▸ **Your task**:
Below are lines of data, and only some are wanted. Please repeat exactly those from the line that has "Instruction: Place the" through the line that has "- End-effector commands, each".

▸ **Source data**:
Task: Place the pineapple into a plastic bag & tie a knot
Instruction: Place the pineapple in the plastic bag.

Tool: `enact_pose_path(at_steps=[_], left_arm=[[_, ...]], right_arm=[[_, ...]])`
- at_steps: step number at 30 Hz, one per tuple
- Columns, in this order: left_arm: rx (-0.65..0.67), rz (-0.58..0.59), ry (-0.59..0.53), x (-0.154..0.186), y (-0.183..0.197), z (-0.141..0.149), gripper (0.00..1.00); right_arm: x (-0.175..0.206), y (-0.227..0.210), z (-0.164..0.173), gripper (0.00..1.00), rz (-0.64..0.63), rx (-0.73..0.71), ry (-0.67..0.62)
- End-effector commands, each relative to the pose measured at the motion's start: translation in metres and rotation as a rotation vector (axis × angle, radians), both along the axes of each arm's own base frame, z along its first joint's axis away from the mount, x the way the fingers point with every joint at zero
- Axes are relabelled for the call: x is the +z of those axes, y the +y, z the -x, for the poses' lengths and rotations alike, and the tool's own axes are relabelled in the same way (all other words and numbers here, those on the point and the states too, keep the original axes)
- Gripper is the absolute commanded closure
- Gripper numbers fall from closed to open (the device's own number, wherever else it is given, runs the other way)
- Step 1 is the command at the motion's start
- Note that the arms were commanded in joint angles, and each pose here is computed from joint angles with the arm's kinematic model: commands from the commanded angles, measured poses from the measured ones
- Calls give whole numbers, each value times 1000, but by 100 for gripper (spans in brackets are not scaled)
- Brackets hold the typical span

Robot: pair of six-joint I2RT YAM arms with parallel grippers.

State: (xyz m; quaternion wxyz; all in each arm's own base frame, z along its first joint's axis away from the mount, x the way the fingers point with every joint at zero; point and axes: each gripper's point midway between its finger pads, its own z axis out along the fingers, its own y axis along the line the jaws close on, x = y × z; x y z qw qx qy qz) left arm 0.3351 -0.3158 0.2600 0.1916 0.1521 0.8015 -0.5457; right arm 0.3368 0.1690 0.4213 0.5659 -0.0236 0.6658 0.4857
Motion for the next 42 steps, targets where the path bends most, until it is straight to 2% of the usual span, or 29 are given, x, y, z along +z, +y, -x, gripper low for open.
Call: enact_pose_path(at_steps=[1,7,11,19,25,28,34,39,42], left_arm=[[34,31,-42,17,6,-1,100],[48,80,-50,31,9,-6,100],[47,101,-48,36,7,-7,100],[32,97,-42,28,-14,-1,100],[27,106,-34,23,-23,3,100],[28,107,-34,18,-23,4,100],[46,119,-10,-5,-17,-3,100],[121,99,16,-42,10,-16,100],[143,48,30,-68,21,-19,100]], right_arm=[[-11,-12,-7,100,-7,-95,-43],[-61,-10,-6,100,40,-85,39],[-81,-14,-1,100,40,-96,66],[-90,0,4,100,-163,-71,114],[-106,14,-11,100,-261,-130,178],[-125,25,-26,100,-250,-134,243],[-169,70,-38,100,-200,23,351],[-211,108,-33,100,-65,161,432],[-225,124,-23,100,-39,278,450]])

▸ **Answer to this task**:
Instruction: Place the pineapple in the plastic bag.

Tool: `enact_pose_path(at_steps=[_], left_arm=[[_, ...]], right_arm=[[_, ...]])`
- at_steps: step number at 30 Hz, one per tuple
- Columns, in this order: left_arm: rx (-0.65..0.67), rz (-0.58..0.59), ry (-0.59..0.53), x (-0.154..0.186), y (-0.183..0.197), z (-0.141..0.149), gripper (0.00..1.00); right_arm: x (-0.175..0.206), y (-0.227..0.210), z (-0.164..0.173), gripper (0.00..1.00), rz (-0.64..0.63), rx (-0.73..0.71), ry (-0.67..0.62)
- End-effector commands, each relative to the pose measured at the motion's start: translation in metres and rotation as a rotation vector (axis × angle, radians), both along the axes of each arm's own base frame, z along its first joint's axis away from the mount, x the way the fingers point with every joint at zero

The answer has been given, and the exercise is complete.